DThem months and a half after the elections in Germany, Olaf Scholz was elected chancellor by the deputies on Wednesday 8 December. The Social Democrat is bringing the center-left back to power while definitively closing the 16 years of the Angela Merkel era. Of the 736 elected members of the Bundestag resulting from the September 26 poll, 395 voted for Olaf Scholz, 303 against and 6 abstained, allowing him to become the ninth chancellor of post-war Germany.
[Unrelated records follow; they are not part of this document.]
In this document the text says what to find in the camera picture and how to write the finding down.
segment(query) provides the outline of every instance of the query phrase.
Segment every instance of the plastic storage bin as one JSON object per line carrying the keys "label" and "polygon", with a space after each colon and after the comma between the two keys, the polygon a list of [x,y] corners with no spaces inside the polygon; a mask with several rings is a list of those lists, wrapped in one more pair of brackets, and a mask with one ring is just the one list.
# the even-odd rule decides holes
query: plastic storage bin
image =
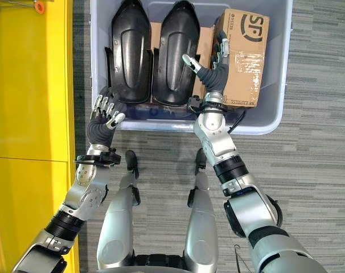
{"label": "plastic storage bin", "polygon": [[[162,22],[175,1],[143,0],[151,22]],[[261,90],[256,108],[246,117],[234,134],[267,134],[279,125],[284,106],[286,68],[288,65],[293,0],[199,0],[194,4],[200,25],[211,27],[224,9],[233,8],[270,16],[269,36]],[[91,63],[93,101],[107,85],[105,47],[110,47],[111,22],[121,0],[91,0]],[[184,109],[166,106],[128,106],[125,130],[192,132],[194,116]]]}

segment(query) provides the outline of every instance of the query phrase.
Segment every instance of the yellow wall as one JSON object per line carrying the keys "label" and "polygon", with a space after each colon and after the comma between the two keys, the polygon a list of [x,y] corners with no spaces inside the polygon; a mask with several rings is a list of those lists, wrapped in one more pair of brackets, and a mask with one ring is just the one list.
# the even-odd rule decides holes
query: yellow wall
{"label": "yellow wall", "polygon": [[[0,272],[57,211],[75,165],[72,1],[0,11]],[[66,272],[78,272],[77,249]]]}

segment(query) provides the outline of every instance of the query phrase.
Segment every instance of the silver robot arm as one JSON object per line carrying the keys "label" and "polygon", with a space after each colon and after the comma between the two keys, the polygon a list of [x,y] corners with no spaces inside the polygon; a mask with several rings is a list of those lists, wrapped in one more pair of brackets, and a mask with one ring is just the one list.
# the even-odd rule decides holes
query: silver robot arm
{"label": "silver robot arm", "polygon": [[121,160],[110,144],[116,126],[125,115],[117,97],[111,100],[107,96],[108,89],[101,93],[88,125],[91,145],[86,155],[77,157],[79,166],[74,183],[50,223],[39,232],[15,265],[14,273],[63,272],[67,263],[62,255],[69,253],[84,222],[91,218],[106,197],[109,168]]}
{"label": "silver robot arm", "polygon": [[221,182],[229,200],[224,204],[232,230],[247,238],[252,263],[258,273],[325,273],[324,268],[288,232],[280,228],[280,207],[258,186],[242,161],[224,118],[223,90],[228,78],[229,45],[224,32],[218,34],[219,50],[213,69],[202,67],[183,55],[207,87],[201,102],[192,97],[188,107],[198,113],[194,132]]}

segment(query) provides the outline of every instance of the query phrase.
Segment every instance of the robot leg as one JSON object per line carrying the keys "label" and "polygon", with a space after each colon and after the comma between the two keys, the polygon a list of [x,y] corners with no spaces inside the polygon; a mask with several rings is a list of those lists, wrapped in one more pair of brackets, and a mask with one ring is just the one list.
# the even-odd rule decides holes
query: robot leg
{"label": "robot leg", "polygon": [[184,258],[191,272],[214,273],[218,262],[218,236],[213,206],[204,172],[195,177],[188,206],[192,208],[187,231]]}
{"label": "robot leg", "polygon": [[133,256],[132,206],[139,204],[137,179],[127,173],[106,212],[97,248],[98,268],[130,265]]}

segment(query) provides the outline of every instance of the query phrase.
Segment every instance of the sf express box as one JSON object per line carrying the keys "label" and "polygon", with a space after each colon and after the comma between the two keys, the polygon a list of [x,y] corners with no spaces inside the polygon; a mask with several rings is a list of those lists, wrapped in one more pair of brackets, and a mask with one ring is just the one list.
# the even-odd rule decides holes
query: sf express box
{"label": "sf express box", "polygon": [[224,91],[226,105],[257,105],[268,29],[268,16],[234,9],[226,9],[216,22],[214,37],[224,30],[229,40],[229,75]]}

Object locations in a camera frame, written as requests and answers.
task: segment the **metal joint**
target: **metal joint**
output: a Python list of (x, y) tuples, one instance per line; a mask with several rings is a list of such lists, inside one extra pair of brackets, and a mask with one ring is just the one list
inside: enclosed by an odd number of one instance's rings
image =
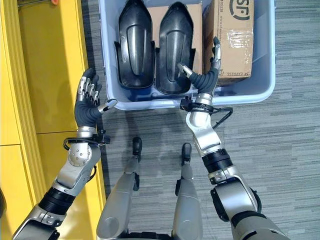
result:
[(80, 126), (76, 132), (78, 138), (92, 138), (97, 133), (95, 127), (92, 126)]
[(257, 200), (251, 188), (248, 186), (247, 182), (245, 181), (242, 174), (238, 171), (235, 165), (229, 166), (221, 170), (217, 170), (215, 172), (211, 172), (208, 174), (208, 178), (210, 179), (210, 182), (212, 184), (218, 184), (218, 186), (223, 182), (227, 182), (229, 179), (237, 179), (241, 183), (245, 192), (247, 193), (255, 211), (258, 211)]
[(38, 205), (35, 205), (28, 216), (25, 218), (23, 223), (18, 227), (17, 231), (13, 234), (13, 239), (15, 239), (19, 235), (19, 233), (30, 221), (37, 221), (39, 223), (56, 228), (61, 225), (65, 217), (66, 215), (54, 214), (42, 209)]

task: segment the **yellow cabinet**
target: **yellow cabinet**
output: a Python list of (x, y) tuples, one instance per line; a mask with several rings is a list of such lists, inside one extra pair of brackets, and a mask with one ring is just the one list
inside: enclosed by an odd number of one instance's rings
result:
[[(74, 101), (87, 68), (81, 1), (21, 7), (0, 0), (0, 187), (7, 209), (0, 239), (10, 239), (41, 200), (67, 160), (62, 148), (75, 135)], [(76, 197), (62, 226), (62, 240), (94, 240), (105, 204), (101, 163)]]

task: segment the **robot forearm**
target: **robot forearm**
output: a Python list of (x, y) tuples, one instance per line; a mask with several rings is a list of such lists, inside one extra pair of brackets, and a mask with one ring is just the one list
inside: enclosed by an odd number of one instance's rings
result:
[(198, 89), (195, 102), (187, 97), (181, 100), (180, 108), (188, 112), (186, 124), (192, 132), (193, 142), (208, 171), (208, 178), (211, 184), (215, 185), (211, 191), (214, 207), (221, 220), (231, 223), (235, 240), (287, 240), (281, 230), (261, 214), (259, 196), (233, 165), (211, 126), (211, 114), (214, 113), (213, 95), (221, 62), (220, 42), (215, 37), (213, 43), (214, 57), (210, 60), (211, 69), (207, 74), (196, 74), (183, 64), (179, 64), (178, 67)]
[(96, 129), (93, 127), (79, 128), (77, 137), (80, 140), (70, 144), (65, 165), (49, 191), (14, 233), (14, 240), (58, 239), (60, 234), (56, 227), (62, 224), (69, 207), (90, 179), (92, 169), (100, 159), (98, 144), (87, 142), (94, 132)]

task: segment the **silver metal arm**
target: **silver metal arm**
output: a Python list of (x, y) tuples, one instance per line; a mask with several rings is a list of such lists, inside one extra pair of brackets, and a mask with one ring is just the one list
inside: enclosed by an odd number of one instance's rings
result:
[(81, 77), (74, 107), (78, 126), (76, 138), (67, 138), (67, 161), (53, 181), (43, 199), (34, 206), (13, 235), (14, 240), (56, 240), (59, 227), (67, 210), (86, 183), (93, 177), (91, 172), (100, 160), (99, 144), (104, 143), (104, 131), (97, 134), (97, 119), (112, 108), (117, 100), (110, 99), (100, 105), (99, 77), (92, 68)]
[(187, 66), (179, 69), (198, 89), (198, 95), (188, 112), (186, 124), (193, 135), (195, 147), (208, 170), (208, 178), (215, 185), (211, 196), (218, 216), (231, 223), (234, 240), (288, 240), (286, 235), (266, 216), (261, 214), (261, 201), (237, 169), (211, 126), (214, 89), (218, 81), (221, 48), (217, 38), (212, 49), (211, 69), (199, 75)]
[[(77, 136), (89, 136), (87, 132), (78, 130)], [(51, 189), (39, 204), (36, 204), (29, 215), (13, 235), (14, 240), (49, 239), (52, 234), (59, 237), (55, 230), (66, 217), (66, 212), (75, 197), (88, 182), (92, 169), (99, 161), (100, 149), (96, 144), (87, 142), (72, 143), (67, 161), (53, 181)]]

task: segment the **plastic storage bin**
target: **plastic storage bin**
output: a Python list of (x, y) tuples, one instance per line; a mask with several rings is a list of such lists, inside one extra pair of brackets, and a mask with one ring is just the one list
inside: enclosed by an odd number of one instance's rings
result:
[[(144, 0), (147, 7), (168, 6), (175, 0)], [(182, 0), (197, 4), (200, 0)], [(107, 97), (118, 100), (120, 110), (159, 109), (179, 107), (184, 96), (194, 97), (196, 89), (178, 96), (163, 95), (155, 86), (140, 90), (123, 88), (118, 81), (115, 41), (119, 41), (119, 15), (126, 0), (99, 0), (102, 52), (105, 67)], [(203, 0), (203, 9), (210, 0)], [(214, 105), (257, 103), (268, 98), (276, 83), (275, 2), (254, 1), (254, 43), (251, 77), (215, 90)]]
“Yes,” Olaf Scholz then replied to Bundestag President Bärbel Bas, who asked him if he accepted the result of the vote. The President of the Federal Republic, Frank-Walter Steinmeier, must now give him his “deed of appointment”, which will then mark the official start of his mandate. At midday, he will take the oath, with his government, before the deputies. As tradition dictates, Olaf Scholz will reserve his first visit to French President Emmanuel Macron who should receive him on Friday. The French president welcomed the election of the Social Democrat, promising him “to write the rest together”, “for the French, for the Germans, for the Europeans”, in a message posted on Twitter.
Long applauded Angela Merkel
There was no doubt about his election. His Social Democratic Party (SPD), which came first in the legislative elections, has a comfortable majority (206 seats), with its two new coalition partners, the Greens (118 seats) and the Liberals of the FDP (92). This vote marks the withdrawal of Angela Merkel after four terms of office which, within nine days, did not allow her to break the longevity record held by Helmut Kohl (1982-1998). Present in the assembly to attend the election of her successor, she was applauded at length by the deputies, most of them standing, before the opening of the plenary session.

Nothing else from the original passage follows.